Description of the task:
All lines holding the string "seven" should be copied from the data below.
Segment Start: Records to process
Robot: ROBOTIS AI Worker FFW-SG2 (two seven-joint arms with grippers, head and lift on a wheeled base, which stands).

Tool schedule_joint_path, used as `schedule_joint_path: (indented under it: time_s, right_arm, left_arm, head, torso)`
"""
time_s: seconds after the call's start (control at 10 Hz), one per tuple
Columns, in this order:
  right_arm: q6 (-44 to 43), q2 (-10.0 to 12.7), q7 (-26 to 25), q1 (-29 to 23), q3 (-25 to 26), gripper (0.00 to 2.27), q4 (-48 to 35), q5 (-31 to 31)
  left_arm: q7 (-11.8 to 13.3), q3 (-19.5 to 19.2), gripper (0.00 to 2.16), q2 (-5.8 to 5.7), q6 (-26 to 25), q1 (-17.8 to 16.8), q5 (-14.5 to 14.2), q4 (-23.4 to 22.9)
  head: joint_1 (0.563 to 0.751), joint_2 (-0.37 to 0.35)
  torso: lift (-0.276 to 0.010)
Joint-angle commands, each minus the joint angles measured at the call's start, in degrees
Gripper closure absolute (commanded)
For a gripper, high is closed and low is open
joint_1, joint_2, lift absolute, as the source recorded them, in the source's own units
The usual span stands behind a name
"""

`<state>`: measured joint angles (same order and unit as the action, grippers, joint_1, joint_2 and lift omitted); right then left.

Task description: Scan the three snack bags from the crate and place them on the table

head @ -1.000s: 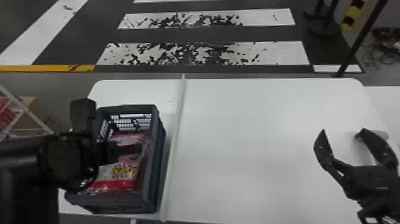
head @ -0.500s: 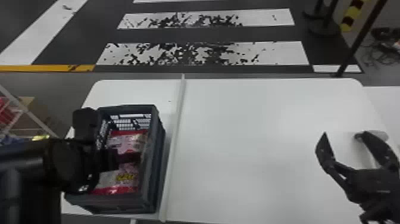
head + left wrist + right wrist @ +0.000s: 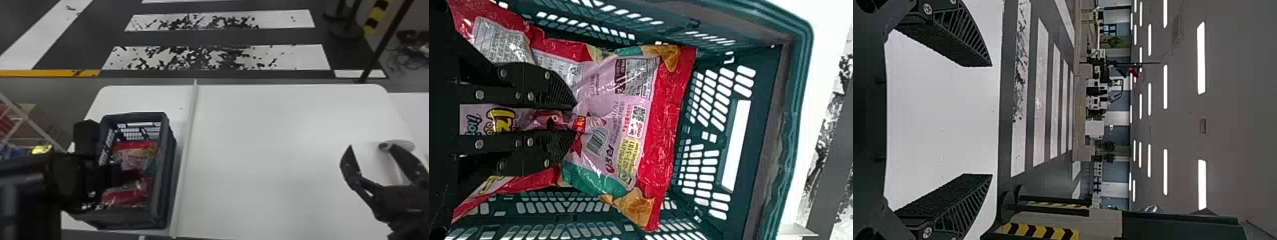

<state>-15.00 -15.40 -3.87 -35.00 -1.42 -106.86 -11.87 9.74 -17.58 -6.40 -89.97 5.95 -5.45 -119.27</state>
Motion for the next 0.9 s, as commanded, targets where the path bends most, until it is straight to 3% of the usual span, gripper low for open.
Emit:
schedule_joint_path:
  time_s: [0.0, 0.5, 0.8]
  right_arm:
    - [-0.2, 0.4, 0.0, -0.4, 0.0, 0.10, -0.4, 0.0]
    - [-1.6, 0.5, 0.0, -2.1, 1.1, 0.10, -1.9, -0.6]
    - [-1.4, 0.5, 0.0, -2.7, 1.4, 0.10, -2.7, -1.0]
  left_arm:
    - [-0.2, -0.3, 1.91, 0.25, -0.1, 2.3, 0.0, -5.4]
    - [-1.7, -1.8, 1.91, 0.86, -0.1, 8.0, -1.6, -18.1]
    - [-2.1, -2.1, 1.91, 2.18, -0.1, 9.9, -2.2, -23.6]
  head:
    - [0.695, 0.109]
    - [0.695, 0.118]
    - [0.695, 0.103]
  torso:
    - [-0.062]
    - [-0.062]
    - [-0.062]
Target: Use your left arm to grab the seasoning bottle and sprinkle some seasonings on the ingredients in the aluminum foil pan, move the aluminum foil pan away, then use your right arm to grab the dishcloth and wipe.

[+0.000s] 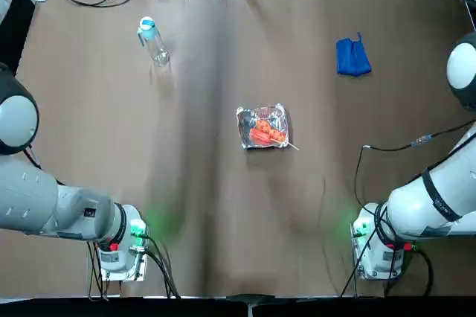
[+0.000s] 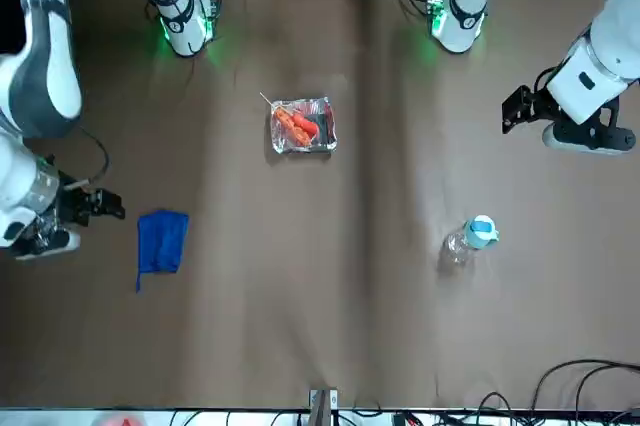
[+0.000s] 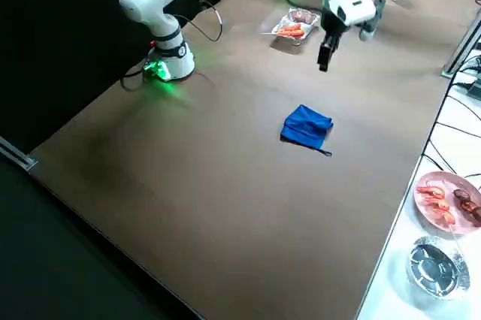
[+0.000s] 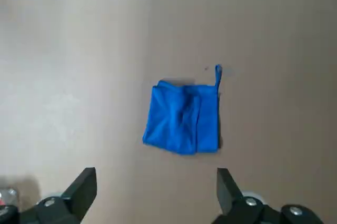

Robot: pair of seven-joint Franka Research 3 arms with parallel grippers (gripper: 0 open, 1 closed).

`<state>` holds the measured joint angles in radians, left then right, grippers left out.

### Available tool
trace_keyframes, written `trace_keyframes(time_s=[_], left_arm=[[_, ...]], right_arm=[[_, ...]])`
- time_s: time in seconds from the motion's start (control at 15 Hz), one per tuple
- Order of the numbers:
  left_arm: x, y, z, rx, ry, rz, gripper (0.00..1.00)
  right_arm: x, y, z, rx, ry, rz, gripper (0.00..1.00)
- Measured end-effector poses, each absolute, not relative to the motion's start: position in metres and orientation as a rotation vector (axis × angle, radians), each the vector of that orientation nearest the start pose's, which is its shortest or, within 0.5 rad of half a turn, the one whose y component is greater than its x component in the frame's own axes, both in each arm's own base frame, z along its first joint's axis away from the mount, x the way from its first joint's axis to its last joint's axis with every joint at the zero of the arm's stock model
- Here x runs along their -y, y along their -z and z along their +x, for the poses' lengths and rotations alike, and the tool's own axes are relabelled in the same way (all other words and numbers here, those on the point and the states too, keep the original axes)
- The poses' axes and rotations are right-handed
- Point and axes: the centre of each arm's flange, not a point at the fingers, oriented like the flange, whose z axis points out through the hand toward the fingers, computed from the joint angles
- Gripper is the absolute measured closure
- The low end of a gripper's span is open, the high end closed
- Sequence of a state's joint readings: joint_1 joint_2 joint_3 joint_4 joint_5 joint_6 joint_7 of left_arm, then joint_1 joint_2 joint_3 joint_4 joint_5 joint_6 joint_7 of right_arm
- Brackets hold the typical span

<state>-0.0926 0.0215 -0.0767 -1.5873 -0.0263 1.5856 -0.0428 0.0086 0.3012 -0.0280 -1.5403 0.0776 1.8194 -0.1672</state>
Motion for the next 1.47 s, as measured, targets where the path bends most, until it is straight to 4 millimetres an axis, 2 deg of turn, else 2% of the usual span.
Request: trace_keyframes(time_s=[0.2,0.33,0.67,1.07,1.2,1.47], left_arm=[[0.097,-0.606,0.553,-0.199,-0.041,-3.16,0.0],[0.097,-0.606,0.553,-0.199,-0.041,-3.16,0.0],[0.097,-0.606,0.553,-0.198,-0.041,-3.16,0.0],[0.097,-0.606,0.553,-0.198,-0.041,-3.16,0.0],[0.096,-0.606,0.553,-0.198,-0.041,-3.161,0.0],[0.096,-0.606,0.553,-0.197,-0.04,-3.161,0.0]], right_arm=[[-0.003,-0.514,0.629,0.219,-0.068,-3.059,0.0],[-0.002,-0.529,0.619,0.217,-0.082,-3.057,0.0],[0.002,-0.53,0.615,0.142,-0.097,-3.075,0.0],[-0.022,-0.528,0.613,0.125,-0.113,-3.111,0.0],[-0.022,-0.534,0.61,0.115,-0.106,-3.114,0.0],[-0.02,-0.561,0.597,0.109,-0.075,-3.117,0.0]])
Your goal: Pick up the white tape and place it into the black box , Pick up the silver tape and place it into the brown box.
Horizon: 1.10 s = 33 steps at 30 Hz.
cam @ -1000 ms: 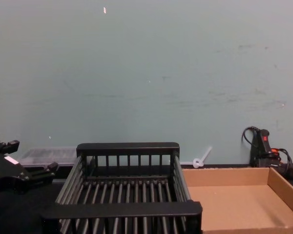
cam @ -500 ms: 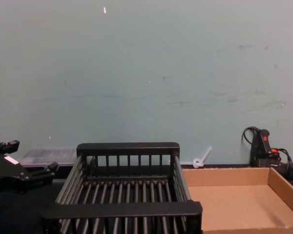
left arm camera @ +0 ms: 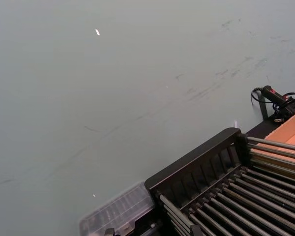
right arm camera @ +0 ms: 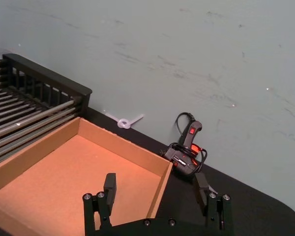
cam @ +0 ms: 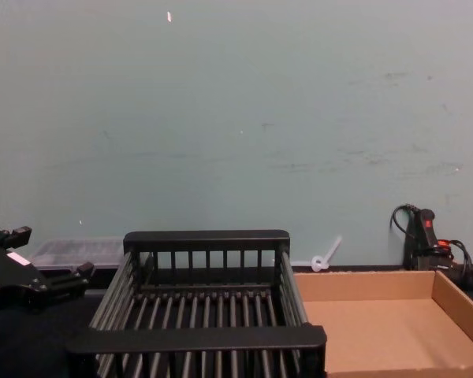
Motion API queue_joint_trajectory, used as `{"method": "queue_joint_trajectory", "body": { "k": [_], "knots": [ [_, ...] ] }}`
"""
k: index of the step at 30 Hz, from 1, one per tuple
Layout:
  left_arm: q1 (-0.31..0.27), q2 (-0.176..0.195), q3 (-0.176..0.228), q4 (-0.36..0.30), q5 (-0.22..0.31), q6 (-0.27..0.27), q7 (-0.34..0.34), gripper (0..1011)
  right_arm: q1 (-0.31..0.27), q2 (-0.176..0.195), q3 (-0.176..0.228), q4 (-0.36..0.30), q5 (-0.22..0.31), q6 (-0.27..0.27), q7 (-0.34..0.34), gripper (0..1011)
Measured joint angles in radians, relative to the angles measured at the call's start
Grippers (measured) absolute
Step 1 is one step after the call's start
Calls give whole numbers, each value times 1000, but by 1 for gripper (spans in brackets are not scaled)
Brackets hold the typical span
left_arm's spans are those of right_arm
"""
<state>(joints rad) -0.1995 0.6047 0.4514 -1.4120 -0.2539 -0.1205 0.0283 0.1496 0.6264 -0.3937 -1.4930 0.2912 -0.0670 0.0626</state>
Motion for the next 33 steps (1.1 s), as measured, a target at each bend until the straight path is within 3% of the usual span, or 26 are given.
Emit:
{"method": "queue_joint_trajectory", "body": {
  "k": [19,33],
  "knots": [
    [0,0,0,0,0,0,0,1001,-112,51,65,-151,28,79,70,1002],
    [0,0,0,0,0,0,0,1001,-173,75,87,-211,25,164,126,1002]
  ]
}}
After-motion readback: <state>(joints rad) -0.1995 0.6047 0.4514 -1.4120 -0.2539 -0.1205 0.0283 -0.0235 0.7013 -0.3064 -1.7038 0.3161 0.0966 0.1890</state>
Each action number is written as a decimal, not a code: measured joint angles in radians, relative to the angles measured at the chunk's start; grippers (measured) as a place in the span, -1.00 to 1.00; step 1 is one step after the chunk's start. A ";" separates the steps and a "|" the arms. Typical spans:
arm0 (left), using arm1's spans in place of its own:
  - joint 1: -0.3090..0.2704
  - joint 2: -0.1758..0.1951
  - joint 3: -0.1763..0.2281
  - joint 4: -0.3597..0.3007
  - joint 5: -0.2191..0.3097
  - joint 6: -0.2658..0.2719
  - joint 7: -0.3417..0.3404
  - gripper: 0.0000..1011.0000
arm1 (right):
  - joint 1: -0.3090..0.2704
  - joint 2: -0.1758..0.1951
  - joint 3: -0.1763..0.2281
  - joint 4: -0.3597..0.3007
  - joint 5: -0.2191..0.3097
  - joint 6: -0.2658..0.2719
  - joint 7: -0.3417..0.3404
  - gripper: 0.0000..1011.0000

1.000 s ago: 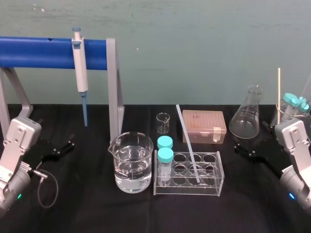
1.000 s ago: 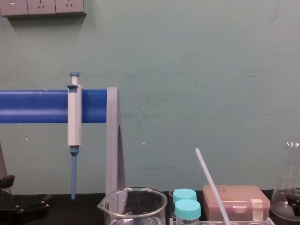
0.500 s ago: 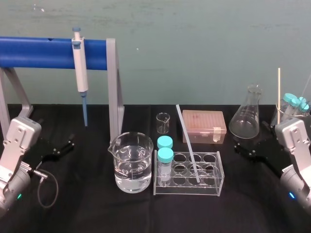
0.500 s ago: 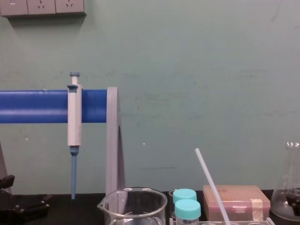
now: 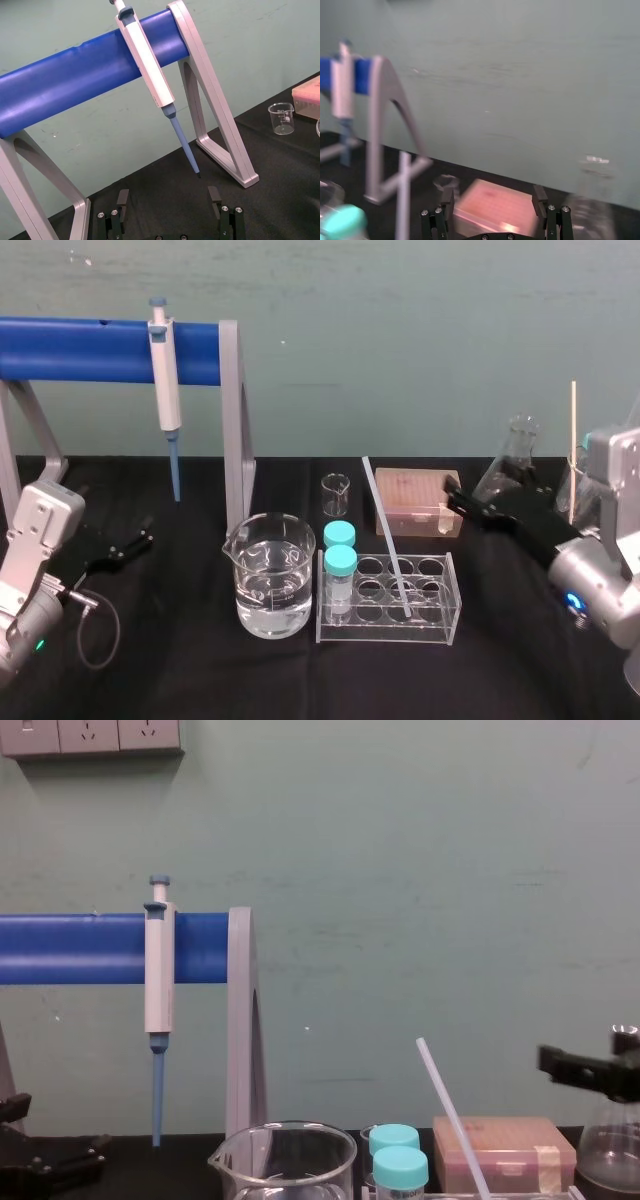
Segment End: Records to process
Response area:
Robot: ROBOTIS AI Worker FFW-SG2 (two seven-joint arms with grippers, head and lift on a wheeled base, which stands).
Robot: pair of seven-joint Franka Research 3 arms with parallel grippers (gripper: 0 open, 1 closed).

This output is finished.